Friday, April 30, 2021

May Goals

 ** Normal BMI: THIS IS WITHIN MY REACH! I have lost 10 pounds, but my BMI is still a 26. Just 1.9 points or 7-ish pounds to go! Might not finish that this month, but it is righthere.

So close

** Lunches with friends: I have missed this SO MUCH and thanks to the magic of vaccines, it might be able to happen again-- cannot even wait!

Current lunch date

**Work on my book EVERY. SINGLE. WEEKDAY.

This has not happened a ton this month. I WONDER WHY.

** Prep summer and fall by Memorial Day, so we can all enjoy the pool


In other news, April! Was Skirtathon! I showed you a few of my super old skirt looks, but here are the rest:


It's been so fun to get dressed up and take selfies and share them with a group of people who is doing the same thing. Especially since April is the cruelest academic month-- fun to commiserate with women across the country.

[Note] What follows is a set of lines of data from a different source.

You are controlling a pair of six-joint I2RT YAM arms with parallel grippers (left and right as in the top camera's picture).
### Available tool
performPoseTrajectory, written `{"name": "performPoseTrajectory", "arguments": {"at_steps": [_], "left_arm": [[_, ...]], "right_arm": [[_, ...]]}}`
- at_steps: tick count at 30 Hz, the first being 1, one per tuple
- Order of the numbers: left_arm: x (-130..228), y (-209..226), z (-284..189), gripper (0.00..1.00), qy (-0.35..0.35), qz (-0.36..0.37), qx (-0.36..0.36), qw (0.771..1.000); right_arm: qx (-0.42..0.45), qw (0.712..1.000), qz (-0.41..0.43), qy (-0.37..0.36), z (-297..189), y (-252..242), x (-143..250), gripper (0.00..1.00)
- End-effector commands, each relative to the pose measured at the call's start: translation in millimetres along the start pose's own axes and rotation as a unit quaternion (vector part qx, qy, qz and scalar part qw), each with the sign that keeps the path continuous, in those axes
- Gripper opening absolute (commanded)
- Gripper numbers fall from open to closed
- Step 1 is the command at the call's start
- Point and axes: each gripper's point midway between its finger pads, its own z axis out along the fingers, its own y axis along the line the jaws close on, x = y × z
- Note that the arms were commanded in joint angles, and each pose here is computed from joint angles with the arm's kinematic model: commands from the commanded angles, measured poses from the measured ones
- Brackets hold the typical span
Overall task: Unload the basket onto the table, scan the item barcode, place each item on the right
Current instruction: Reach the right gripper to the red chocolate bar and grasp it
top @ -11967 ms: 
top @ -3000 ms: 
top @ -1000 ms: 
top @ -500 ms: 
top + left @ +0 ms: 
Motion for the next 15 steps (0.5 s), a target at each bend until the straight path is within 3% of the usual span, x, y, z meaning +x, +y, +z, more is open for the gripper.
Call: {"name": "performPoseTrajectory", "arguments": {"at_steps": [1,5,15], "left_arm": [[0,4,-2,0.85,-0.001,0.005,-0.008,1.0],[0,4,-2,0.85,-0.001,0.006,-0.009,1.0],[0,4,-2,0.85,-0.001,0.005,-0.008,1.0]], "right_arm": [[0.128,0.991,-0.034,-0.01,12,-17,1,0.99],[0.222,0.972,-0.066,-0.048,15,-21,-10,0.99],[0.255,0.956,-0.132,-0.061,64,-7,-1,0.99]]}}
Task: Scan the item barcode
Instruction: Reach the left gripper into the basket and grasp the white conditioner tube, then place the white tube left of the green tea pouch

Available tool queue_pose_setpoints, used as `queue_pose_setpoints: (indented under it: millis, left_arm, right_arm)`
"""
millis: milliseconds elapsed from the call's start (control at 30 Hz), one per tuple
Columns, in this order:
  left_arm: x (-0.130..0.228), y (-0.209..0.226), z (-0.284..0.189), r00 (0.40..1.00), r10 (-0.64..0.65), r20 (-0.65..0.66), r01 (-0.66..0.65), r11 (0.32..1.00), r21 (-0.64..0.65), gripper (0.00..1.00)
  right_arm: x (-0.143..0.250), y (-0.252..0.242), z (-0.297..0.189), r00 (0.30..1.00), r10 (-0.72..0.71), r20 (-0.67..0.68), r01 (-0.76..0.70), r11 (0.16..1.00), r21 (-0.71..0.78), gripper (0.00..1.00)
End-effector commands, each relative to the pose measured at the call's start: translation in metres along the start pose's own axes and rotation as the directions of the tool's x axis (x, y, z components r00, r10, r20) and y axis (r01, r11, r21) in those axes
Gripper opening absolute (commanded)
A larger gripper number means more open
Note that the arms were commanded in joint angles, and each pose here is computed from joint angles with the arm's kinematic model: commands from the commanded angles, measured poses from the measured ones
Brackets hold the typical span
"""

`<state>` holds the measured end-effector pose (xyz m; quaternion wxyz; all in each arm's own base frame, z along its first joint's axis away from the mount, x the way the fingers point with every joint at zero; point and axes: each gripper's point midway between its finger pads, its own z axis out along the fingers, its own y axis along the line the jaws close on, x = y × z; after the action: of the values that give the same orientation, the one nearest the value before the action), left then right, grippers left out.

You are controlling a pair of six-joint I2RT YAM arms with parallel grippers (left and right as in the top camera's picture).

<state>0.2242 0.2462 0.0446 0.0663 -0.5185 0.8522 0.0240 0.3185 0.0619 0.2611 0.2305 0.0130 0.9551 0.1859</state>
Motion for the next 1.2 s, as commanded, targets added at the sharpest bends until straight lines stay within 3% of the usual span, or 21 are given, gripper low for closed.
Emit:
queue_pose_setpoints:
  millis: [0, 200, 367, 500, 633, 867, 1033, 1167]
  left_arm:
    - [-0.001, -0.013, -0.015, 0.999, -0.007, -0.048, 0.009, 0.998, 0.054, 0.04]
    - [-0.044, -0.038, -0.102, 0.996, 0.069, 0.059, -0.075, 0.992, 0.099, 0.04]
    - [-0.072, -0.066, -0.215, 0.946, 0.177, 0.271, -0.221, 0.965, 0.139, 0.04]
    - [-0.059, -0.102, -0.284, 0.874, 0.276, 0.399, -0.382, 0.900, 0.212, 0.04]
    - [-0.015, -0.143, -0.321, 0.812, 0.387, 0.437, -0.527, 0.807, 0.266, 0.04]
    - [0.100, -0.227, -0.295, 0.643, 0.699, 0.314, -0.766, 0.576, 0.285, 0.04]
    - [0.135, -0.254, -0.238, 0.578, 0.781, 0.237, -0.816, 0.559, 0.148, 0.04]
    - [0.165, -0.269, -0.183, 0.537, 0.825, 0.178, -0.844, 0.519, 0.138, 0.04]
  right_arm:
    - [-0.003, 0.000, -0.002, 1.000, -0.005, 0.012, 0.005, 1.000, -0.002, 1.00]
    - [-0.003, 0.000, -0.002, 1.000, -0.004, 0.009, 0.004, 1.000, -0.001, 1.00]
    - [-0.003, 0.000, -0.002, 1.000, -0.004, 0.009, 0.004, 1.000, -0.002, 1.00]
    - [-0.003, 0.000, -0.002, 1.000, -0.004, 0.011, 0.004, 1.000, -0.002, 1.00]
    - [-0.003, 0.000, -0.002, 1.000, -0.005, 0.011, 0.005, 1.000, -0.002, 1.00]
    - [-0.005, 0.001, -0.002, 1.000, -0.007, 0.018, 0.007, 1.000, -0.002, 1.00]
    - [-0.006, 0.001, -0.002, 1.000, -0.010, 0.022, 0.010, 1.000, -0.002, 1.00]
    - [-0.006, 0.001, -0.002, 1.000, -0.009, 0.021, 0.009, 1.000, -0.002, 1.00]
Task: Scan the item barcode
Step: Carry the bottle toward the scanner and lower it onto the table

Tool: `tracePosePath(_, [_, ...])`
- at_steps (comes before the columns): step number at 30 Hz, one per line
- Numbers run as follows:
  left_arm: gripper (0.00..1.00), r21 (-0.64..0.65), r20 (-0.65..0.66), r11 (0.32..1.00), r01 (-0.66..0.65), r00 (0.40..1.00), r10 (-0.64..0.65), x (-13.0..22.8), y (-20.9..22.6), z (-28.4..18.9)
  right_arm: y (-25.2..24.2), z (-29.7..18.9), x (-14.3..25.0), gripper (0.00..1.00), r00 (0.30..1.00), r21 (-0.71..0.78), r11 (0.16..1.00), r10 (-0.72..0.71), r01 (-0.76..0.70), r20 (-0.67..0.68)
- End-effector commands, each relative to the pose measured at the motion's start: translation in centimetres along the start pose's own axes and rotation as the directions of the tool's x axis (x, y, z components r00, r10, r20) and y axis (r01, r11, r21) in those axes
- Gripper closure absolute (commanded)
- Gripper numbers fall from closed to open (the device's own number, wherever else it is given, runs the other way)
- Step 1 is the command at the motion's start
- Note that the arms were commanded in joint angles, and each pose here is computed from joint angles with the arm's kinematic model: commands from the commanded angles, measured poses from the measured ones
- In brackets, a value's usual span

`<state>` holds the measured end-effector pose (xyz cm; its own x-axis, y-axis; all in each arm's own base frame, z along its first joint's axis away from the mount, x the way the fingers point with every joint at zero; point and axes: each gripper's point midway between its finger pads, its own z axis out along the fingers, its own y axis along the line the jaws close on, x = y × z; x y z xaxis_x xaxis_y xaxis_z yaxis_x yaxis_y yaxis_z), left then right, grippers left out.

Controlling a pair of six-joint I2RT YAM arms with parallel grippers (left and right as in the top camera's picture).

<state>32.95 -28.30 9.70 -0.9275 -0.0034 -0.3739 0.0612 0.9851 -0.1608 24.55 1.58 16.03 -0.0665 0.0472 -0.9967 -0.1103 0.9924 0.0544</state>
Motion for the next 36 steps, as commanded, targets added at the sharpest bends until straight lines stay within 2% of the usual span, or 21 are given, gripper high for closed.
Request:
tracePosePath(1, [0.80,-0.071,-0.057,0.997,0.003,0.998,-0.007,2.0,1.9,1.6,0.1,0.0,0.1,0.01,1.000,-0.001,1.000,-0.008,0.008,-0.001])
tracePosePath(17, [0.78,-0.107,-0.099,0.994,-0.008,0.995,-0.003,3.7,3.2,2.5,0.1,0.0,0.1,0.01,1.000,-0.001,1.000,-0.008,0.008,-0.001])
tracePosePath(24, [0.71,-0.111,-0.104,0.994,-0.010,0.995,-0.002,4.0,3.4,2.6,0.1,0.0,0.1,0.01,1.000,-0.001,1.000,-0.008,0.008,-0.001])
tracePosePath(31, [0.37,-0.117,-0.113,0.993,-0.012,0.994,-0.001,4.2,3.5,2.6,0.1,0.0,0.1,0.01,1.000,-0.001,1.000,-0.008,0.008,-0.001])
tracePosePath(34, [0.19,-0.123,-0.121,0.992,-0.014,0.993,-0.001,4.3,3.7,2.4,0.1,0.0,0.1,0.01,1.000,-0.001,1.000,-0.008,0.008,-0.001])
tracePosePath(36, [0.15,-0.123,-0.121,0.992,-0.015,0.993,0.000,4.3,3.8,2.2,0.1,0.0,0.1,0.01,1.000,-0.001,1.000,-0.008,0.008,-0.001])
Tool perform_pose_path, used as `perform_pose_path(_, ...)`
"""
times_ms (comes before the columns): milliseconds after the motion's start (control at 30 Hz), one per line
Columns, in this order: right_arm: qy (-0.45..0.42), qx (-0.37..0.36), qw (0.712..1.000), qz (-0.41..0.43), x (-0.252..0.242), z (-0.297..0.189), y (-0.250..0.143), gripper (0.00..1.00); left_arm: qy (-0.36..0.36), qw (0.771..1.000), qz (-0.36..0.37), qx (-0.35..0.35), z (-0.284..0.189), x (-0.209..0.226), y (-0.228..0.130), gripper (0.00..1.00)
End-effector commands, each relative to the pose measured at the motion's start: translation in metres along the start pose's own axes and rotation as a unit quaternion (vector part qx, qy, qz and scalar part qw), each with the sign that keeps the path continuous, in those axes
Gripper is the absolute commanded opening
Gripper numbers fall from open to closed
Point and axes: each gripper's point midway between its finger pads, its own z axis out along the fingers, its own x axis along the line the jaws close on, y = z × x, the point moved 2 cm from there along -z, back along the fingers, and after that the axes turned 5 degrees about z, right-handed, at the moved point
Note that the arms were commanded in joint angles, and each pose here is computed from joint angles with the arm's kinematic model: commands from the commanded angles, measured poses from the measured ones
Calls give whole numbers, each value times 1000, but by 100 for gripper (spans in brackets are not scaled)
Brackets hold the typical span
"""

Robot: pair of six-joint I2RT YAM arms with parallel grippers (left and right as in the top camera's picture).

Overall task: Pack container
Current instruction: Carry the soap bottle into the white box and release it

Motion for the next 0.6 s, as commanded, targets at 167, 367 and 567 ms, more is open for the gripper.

Ok, here's the big news: I AM GETTING MY DUGGAR HAIR CUT this afternoon. YOU GUYS!

Monday, April 26, 2021

Teenager in the HOUSE...

 And also in the back yard.

Jack had 3 friends over to watch TV and eat a ton of junk food from  a safe(r) distance last weekend, and it looked SO FUN.

I had the kids text their individual pizza and giant cookie orders and stocked up on pop and candy and individual popcorn bags; Jack used a tape measurer to arrange the chairs, which was darling, and they watched something my own junior high friends could have gathered to view, which was trippy.

Birthday success!

Sunday, April 25, 2021

2 Years Gone

I will always remember the night my dad died. 

Even though he was only 2 days out of a major surgery, all signs pointed to recovery and imminent discharge. He took a shower. He was WALKING around the ICU. He transitioned to oral pain meds. Those were the major things his doctor told him he needed to do before he could continue his recovery at home.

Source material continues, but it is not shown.